The Philippines is a mostly Catholic country, so it makes sense that its inhabitants take Easter very seriously. According to DW Akademie, a news site, each year on Good Friday, a few people in San Pedro Cutud in the northern Philippines are nailed to crosses to honor Jesus’ crucifixion. Though the Catholic Church has frowned upon these practices, it’s an annual tradition that brings in thousands of tourists.
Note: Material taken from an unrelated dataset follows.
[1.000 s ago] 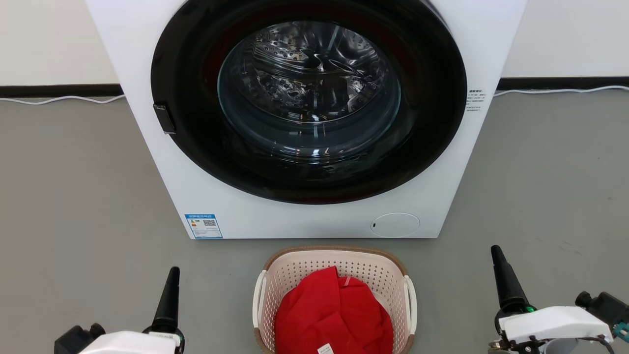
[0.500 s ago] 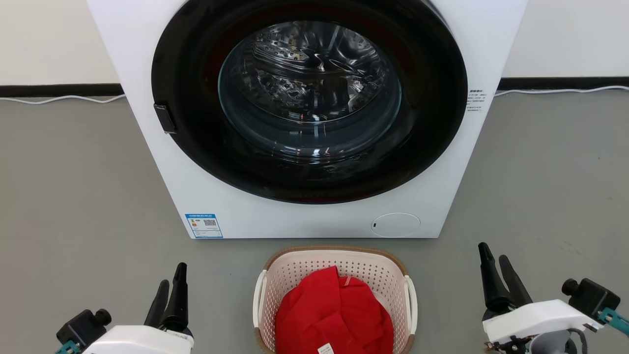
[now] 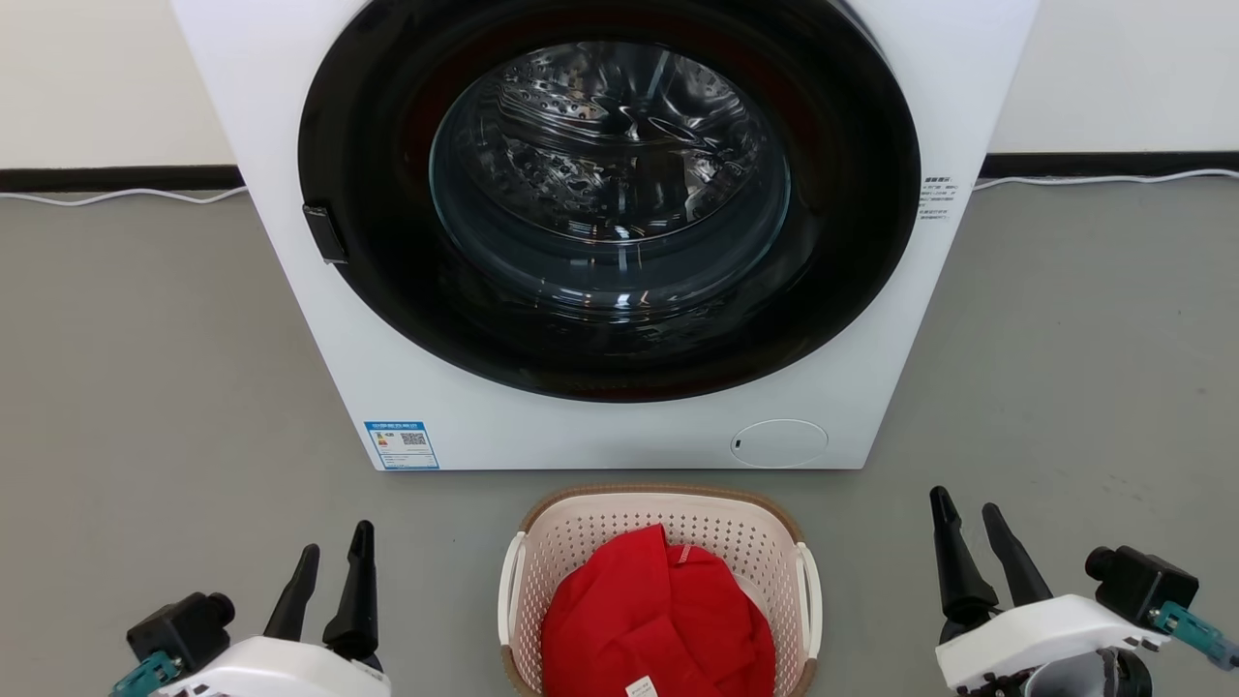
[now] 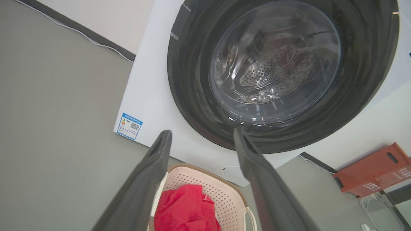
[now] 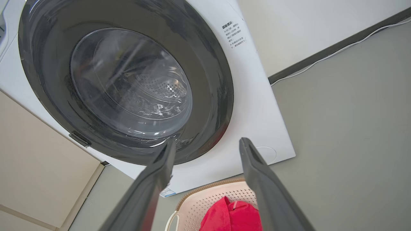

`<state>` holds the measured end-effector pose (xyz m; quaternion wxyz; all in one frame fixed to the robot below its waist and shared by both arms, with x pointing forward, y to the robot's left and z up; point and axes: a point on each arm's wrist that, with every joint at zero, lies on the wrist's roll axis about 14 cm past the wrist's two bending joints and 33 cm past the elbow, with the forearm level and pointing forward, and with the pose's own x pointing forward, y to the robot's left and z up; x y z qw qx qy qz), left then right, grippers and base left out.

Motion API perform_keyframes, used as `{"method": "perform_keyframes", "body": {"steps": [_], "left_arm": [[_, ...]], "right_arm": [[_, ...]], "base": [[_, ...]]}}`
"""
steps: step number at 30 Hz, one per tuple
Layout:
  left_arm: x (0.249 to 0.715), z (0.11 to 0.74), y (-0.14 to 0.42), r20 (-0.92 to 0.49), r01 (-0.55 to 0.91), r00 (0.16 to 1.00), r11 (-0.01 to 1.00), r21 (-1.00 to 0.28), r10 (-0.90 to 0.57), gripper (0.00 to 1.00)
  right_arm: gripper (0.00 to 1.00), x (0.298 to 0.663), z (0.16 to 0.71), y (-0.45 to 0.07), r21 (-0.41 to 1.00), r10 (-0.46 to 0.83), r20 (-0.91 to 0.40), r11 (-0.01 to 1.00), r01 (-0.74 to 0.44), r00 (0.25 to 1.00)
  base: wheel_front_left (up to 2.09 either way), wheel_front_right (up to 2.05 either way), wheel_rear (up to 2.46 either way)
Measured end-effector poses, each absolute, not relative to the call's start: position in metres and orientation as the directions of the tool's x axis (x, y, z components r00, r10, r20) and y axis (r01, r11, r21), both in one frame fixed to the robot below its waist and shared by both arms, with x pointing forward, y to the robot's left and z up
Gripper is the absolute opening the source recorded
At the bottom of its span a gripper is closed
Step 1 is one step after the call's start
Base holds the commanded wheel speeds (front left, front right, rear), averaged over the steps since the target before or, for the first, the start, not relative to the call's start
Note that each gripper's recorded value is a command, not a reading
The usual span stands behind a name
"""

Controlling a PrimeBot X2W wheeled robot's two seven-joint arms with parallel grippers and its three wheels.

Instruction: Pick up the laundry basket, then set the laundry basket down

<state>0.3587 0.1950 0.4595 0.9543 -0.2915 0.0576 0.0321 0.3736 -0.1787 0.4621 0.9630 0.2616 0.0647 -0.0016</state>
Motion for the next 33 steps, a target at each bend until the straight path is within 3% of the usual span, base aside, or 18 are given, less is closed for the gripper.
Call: {"method": "perform_keyframes", "body": {"steps": [12,33], "left_arm": [[0.3582,0.4594,0.1994,-0.127,-0.079,0.991,0.922,-0.379,0.032,1.0],[0.3586,0.4667,0.197,-0.079,-0.02,0.997,0.992,-0.124,0.011,1.0]], "right_arm": [[1.0,0.3713,0.4566,-0.1797,0.379,0.031,-0.131,0.925,0.021,0.991],[1.0,0.3686,0.4541,-0.1779,0.143,0.054,-0.119,0.989,-0.037,0.991]], "base": [[0.0,0.0,0.0],[0.0,0.0,0.0]]}}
Across Mexico, most of the more elaborate Semana Santa (The Holy Week) celebrations include dramatic reenactments of the capture, trial, and crucifiction of Jesus. It’s considered a great honor to take part in the productions, according to Journey Mexico, a local travel company. In more devout regions, such as Taxco, the reenactments include penitentes — individuals “who show their penitence and prove their faith by inflicting physical pain on their bodies by whipping themselves or carrying large religious objects on their backs,” Journey Mexico explains

13) Joining a Religious Procession

On Good Friday in Vatican City, the Pope commemorates the Way of the Cross, beginning at the Colosseum, BBC reported. People attending the procession hold candles and make their way around the amphitheater and up to Palatine Hill, stopping 14 times along the way to represent the 15 Stations of the Cross. Mass is celebrated on the evening of Holy Saturday, and on Easter Sunday, thousands of visitors congregate in St. Peter’s Square to await the Pope’s blessing from the church’s balcony, known as “Urbi et Orbi” ( “To the City and to the World”).

Taking place in the city where it is believed Jesus was crucified, Christians in Jerusalem, Israel celebrate Good Friday by walking the same path Jesus did on the day he was nailed to the cross, according to Tourist Israel, a tourism company. Taking note of his pain that fateful day, some of those who participate carry a cross with them in remembrance. On Easter Sunday, many pilgrims attend a church service at Garden Tomb — the area it is believed Jesus was buried.

Some regions of Mexico prefer more low-key celebrations than the ones mentioned above, like a silent procession through town or visiting 12 churches in 12 days.